• **Exercise**:
Below is a listing. Quote from it, exactly, the lines from the one containing "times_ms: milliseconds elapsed" down to the one containing "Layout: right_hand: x", both ends included, and nothing else.

• **Extracted entries**:
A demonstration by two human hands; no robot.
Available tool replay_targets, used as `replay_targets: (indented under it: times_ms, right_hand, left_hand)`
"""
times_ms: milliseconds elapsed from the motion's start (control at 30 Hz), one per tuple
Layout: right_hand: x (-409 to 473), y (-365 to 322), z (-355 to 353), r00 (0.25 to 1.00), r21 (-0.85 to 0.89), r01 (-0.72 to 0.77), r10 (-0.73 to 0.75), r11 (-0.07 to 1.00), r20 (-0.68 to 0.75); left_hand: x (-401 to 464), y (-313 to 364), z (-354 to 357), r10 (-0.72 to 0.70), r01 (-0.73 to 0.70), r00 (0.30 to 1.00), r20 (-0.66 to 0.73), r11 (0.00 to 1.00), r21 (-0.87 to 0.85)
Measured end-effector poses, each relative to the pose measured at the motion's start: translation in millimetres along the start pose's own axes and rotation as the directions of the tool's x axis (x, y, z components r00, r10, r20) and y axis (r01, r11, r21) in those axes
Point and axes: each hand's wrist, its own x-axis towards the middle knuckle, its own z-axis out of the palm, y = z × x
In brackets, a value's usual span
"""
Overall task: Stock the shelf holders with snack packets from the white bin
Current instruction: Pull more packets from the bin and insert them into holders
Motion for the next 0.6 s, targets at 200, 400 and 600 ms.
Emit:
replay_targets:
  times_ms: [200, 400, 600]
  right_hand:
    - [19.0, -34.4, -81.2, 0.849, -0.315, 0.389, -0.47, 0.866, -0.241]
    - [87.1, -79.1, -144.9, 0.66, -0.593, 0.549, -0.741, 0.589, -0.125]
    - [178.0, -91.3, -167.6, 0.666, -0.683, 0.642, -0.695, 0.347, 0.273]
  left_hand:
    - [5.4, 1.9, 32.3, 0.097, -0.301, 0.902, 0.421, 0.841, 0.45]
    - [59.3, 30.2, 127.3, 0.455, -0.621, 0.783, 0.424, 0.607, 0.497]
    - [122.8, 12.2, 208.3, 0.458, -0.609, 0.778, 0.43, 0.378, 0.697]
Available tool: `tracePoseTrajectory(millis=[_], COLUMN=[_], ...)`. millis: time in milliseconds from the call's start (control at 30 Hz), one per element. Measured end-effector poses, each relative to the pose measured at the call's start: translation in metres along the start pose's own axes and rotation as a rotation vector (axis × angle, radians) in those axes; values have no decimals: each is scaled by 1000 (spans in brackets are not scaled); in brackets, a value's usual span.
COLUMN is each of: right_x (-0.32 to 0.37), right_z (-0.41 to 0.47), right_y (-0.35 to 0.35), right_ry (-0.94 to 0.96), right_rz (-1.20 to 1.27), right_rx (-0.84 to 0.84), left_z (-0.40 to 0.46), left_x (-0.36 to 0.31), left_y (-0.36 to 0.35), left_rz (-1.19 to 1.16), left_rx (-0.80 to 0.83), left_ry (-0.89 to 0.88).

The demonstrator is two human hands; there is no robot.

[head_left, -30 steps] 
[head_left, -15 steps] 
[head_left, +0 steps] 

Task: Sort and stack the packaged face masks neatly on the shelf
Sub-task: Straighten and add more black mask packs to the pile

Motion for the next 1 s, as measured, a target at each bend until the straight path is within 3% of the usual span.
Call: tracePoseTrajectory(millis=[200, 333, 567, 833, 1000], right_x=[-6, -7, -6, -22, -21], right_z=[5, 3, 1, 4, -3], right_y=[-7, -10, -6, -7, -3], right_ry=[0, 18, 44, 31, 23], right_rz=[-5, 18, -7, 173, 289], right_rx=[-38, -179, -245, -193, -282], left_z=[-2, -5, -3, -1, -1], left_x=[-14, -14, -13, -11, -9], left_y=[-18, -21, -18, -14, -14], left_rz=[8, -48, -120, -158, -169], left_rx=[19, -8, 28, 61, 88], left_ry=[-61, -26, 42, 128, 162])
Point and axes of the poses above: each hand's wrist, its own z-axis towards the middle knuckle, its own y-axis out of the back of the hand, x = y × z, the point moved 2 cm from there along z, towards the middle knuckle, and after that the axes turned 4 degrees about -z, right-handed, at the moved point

• **Your solution**:
times_ms: milliseconds elapsed from the motion's start (control at 30 Hz), one per tuple
Layout: right_hand: x (-409 to 473), y (-365 to 322), z (-355 to 353), r00 (0.25 to 1.00), r21 (-0.85 to 0.89), r01 (-0.72 to 0.77), r10 (-0.73 to 0.75), r11 (-0.07 to 1.00), r20 (-0.68 to 0.75); left_hand: x (-401 to 464), y (-313 to 364), z (-354 to 357), r10 (-0.72 to 0.70), r01 (-0.73 to 0.70), r00 (0.30 to 1.00), r20 (-0.66 to 0.73), r11 (0.00 to 1.00), r21 (-0.87 to 0.85)

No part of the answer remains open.